* [Your task]: Retype every entry precisely and keep each line whole.

* [Dataset extract]:
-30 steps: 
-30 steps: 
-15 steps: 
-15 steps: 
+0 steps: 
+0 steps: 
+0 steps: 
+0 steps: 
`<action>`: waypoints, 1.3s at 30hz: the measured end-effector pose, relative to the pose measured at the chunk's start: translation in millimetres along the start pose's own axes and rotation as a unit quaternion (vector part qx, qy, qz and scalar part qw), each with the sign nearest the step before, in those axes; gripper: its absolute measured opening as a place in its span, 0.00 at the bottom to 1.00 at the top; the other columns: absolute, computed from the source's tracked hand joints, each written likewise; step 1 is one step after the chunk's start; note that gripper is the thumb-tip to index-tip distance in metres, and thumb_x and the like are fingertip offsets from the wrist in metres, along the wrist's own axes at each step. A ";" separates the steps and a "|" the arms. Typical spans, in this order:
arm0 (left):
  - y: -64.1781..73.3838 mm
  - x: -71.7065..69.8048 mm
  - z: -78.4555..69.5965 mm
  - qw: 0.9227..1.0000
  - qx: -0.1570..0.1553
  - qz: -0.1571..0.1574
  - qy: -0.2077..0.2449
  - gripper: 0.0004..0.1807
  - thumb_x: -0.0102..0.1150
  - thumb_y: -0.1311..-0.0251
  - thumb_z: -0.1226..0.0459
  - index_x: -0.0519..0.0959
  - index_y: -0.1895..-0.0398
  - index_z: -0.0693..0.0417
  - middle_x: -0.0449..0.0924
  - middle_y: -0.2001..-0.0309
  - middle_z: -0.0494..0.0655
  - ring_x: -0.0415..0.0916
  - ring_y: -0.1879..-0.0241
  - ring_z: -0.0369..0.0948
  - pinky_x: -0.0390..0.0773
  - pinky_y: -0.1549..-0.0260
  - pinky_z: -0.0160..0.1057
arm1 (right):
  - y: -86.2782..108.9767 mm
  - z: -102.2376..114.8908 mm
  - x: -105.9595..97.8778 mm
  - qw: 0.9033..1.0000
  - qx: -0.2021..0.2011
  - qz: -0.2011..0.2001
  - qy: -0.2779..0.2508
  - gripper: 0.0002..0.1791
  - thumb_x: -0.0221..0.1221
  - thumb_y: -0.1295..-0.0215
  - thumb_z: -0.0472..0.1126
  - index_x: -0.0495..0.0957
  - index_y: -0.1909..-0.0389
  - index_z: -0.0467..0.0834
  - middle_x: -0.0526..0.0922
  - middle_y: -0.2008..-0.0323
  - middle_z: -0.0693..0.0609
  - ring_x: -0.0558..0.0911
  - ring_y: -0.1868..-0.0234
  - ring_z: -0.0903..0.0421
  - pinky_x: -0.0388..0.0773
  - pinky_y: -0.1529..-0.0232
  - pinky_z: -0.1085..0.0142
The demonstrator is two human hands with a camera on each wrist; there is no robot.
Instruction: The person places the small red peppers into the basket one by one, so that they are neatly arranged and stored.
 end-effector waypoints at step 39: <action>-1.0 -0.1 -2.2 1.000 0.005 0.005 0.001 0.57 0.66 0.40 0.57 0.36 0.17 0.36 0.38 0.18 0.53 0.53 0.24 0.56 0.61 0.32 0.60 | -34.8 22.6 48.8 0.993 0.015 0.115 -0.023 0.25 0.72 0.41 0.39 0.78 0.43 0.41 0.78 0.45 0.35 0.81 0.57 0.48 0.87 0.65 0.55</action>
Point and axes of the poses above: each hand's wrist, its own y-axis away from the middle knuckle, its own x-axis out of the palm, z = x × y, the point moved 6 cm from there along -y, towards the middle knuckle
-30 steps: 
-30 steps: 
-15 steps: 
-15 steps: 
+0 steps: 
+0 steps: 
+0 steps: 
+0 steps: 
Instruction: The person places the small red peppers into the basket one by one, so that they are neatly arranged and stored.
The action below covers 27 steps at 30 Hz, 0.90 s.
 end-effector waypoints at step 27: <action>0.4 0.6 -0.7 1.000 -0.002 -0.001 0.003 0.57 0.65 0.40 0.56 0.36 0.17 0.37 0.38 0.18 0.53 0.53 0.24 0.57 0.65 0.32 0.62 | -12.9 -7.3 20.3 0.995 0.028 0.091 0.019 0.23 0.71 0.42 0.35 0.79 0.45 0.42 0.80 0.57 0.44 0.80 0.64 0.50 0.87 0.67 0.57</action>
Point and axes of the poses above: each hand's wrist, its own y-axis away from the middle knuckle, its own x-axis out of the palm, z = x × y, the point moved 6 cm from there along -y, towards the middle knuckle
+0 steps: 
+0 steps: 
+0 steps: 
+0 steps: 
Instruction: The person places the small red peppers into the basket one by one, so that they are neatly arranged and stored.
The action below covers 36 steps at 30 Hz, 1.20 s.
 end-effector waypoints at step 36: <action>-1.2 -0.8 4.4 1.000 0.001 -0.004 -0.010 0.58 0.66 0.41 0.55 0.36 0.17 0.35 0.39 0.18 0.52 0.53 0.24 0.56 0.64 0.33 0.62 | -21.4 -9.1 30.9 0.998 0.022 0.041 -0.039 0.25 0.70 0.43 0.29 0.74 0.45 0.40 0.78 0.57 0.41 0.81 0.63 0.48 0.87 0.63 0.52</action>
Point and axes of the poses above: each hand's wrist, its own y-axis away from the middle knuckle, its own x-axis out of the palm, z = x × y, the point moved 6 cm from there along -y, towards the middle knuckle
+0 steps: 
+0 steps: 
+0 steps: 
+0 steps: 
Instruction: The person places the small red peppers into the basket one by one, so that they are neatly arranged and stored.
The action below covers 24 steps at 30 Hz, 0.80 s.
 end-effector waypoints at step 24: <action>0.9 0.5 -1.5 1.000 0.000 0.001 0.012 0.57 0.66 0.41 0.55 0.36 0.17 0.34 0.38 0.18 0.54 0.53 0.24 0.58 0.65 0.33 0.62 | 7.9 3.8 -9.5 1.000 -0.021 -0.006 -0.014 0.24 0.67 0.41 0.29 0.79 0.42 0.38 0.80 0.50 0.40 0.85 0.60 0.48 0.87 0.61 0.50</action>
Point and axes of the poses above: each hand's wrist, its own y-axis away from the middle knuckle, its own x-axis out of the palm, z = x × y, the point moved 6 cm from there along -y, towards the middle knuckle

* [Answer]:
-30 steps: 
-30 steps: 
-15 steps: 
-15 steps: 
+0 steps: 
+0 steps: 
+0 steps: 
+0 steps: 
`<action>`: waypoints, 1.3s at 30hz: the measured end-effector pose, relative to the pose measured at the chunk's start: translation in millimetres along the start pose's own axes and rotation as a unit quaternion (vector part qx, qy, qz and scalar part qw), each with the sign nearest the step before, in those axes; gripper: its absolute measured opening as a place in its span, 0.00 at the bottom to 1.00 at the top; the other columns: absolute, computed from the source's tracked hand joints, each written likewise; step 1 is one step after the chunk's start; note that gripper is the thumb-tip to index-tip distance in metres, and thumb_x and the like are fingertip offsets from the wrist in metres, along the wrist's own axes at each step. A ";" separates the steps and a "|" the arms. Typical spans, in this order:
arm0 (left):
  - y: -64.1781..73.3838 mm
  - x: -71.7065..69.8048 mm
  - z: -78.4555..69.5965 mm
  - qw: 0.9227..1.0000
  - qx: -0.1570..0.1553
  - qz: -0.1571..0.1574
  - qy: -0.2077..0.2449
  - gripper: 0.0004..0.1807
  - thumb_x: -0.0102..0.1150
  - thumb_y: -0.1311..-0.0251
  - thumb_z: -0.1226..0.0459
  - index_x: -0.0519..0.0959
  - index_y: -0.1895..-0.0398
  - index_z: -0.0693..0.0417
  - middle_x: -0.0449..0.0924
  - middle_y: -0.2001..-0.0309
  - middle_z: -0.0494..0.0655
  - ring_x: -0.0415..0.0916
  - ring_y: -0.1879..-0.0241
  - ring_z: -0.0369..0.0948
  - pinky_x: -0.0390..0.0773
  - pinky_y: -0.1549..-0.0260
  - pinky_z: -0.0160..0.1057
arm1 (right):
  - y: -86.2782..108.9767 mm
  - z: -102.2376..114.8908 mm
  - x: -105.9595..97.8778 mm
  - qw: 0.9033..1.0000
  - qx: -0.2021..0.2011
  - qz: -0.2011..0.2001
  - qy: -0.2779..0.2508
  - gripper: 0.0002..0.1791
  - thumb_x: -0.0221..0.1221
  - thumb_y: -0.1295..-0.0215
  - thumb_z: -0.0472..0.1126
  - index_x: -0.0495..0.0957
  - index_y: -0.1909..-0.0389
  - index_z: -0.0467..0.0834
  - middle_x: -0.0526..0.0922
  - middle_y: -0.2008..-0.0323
  - middle_z: -0.0693..0.0609
  - ring_x: -0.0558..0.0911
  - ring_y: -0.1868..-0.0234
  - ring_z: -0.0903..0.0421
  - pinky_x: -0.0388..0.0773
  - pinky_y: -0.1529..-0.0232
  - pinky_z: -0.1085..0.0142
The demonstrator is two human hands with a camera on each wrist; there is no robot.
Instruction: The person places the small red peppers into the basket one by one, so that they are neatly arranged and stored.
 end-effector waypoints at step 39: <action>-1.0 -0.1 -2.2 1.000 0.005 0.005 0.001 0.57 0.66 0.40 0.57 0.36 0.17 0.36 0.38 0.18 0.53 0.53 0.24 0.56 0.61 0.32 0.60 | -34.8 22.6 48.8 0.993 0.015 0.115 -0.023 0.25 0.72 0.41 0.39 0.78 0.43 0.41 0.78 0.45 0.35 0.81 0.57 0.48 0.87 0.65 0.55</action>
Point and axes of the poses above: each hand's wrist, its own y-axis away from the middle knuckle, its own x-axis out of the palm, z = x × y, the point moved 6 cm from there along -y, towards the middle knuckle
-30 steps: 
-30 steps: 
-15 steps: 
-15 steps: 
+0 steps: 
+0 steps: 
+0 steps: 
+0 steps: 
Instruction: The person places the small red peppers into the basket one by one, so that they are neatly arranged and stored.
The action below covers 27 steps at 30 Hz, 0.90 s.
 end-effector waypoints at step 27: <action>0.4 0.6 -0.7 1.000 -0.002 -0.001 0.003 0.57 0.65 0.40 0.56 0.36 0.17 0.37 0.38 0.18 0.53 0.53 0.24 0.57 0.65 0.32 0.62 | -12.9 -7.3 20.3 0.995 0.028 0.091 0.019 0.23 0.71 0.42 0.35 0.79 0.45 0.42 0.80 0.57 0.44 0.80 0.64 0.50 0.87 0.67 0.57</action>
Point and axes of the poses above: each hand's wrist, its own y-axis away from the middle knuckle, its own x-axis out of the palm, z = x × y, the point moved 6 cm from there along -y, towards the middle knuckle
+0 steps: 
+0 steps: 
+0 steps: 
+0 steps: 
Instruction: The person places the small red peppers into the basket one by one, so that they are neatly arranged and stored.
The action below covers 36 steps at 30 Hz, 1.20 s.
 end-effector waypoints at step 36: <action>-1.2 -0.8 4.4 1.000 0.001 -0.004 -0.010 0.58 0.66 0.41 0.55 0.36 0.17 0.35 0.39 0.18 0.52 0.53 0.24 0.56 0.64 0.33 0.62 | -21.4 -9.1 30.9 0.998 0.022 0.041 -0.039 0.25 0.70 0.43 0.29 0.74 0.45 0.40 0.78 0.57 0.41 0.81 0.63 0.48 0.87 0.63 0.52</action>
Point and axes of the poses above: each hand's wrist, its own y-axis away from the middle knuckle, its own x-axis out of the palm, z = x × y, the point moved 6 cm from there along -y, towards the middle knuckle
+0 steps: 
+0 steps: 
+0 steps: 
+0 steps: 
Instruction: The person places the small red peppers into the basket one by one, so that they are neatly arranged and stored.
The action below covers 24 steps at 30 Hz, 0.80 s.
 end-effector waypoints at step 24: <action>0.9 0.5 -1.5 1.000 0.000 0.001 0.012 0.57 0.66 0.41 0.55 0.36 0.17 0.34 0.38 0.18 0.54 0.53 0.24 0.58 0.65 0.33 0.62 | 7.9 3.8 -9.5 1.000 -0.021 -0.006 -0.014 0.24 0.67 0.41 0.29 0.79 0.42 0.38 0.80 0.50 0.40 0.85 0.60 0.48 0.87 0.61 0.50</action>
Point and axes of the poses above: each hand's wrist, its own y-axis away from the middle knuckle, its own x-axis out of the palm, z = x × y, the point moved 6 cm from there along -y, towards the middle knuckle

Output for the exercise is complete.